Il y avait là un grand nombre de fermiers et quelques-unes de leurs femmes seulement, et on voyait quantité de figures rudes et frustes, visages habitués à affronter la grandeur éternelle des montagnes, visages apaisés par la contemplation continuelle des étangs aux eaux sombres. Quelques-uns étaient magnifiques. Les teints rouges dominaient et les yeux des convives étaient en majorité les yeux noirs et rêveurs des Gallois de la frontière ou les bleus aux regards coléreux des Anglais de l’autre versant. Les femmes regardaient Gillian avec sympathie.

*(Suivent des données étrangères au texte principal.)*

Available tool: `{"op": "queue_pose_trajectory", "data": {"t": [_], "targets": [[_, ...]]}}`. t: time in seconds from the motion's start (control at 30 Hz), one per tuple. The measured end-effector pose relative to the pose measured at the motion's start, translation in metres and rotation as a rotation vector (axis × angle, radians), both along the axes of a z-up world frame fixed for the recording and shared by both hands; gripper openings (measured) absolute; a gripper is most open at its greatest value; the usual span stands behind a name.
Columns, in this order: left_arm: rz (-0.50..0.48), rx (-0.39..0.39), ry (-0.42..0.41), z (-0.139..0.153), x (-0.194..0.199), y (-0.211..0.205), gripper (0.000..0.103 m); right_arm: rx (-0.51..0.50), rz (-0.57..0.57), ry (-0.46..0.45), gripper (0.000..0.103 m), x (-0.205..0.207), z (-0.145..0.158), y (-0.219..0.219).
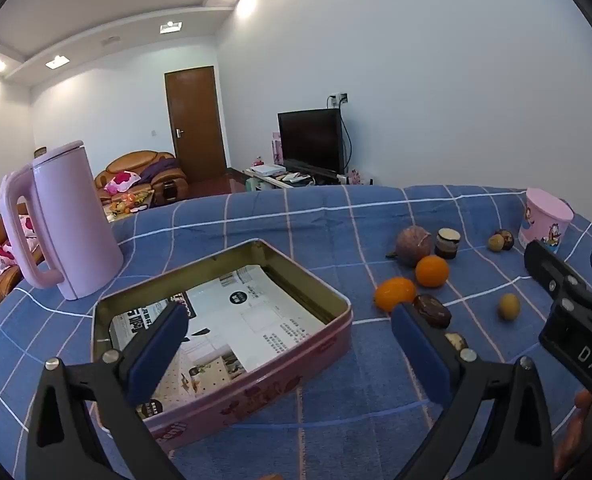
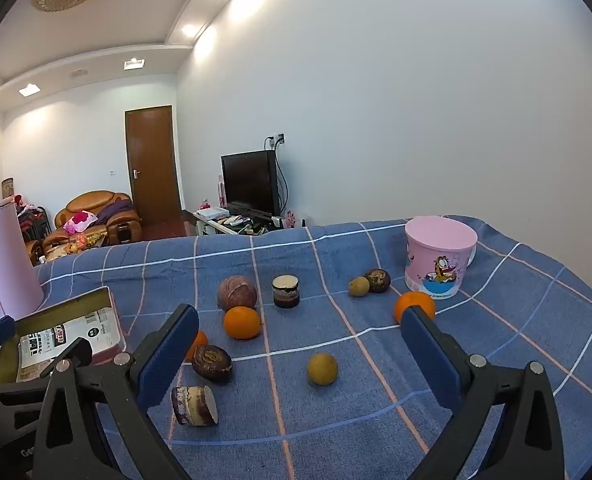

Elle était évidemment sortie pour la journée avec son amoureux, toute nouvelle mariée, ou sur le point de l’être, pensaient-elles, en jetant un coup d’œil sur Elmer. On n’aurait guère pu dire, tandis que de leurs dents magnifiques elles consommaient leurs larges platées d’aliments, si elles savaient qu’elles étaient la colonne vertébrale de l’Angleterre. Mais elles avaient conscience, en jouissant de ce jour de congé bien gagné — qui n’était d’ailleurs qu’une journée de travail en robe neuve — de posséder de vastes champs labourés, des foins bien soignés, d’épaisses meules de blé et des vergers bien taillés, sans compter des maisons aux planchers propres avec des berceaux pleins d’enfants. Elles aimaient une nourriture copieuse, de grosses plaisanteries, une justice primitive, une politique sûre et une solide religion.

— On dirait un repas de noce, chuchota Elmer à Gillian.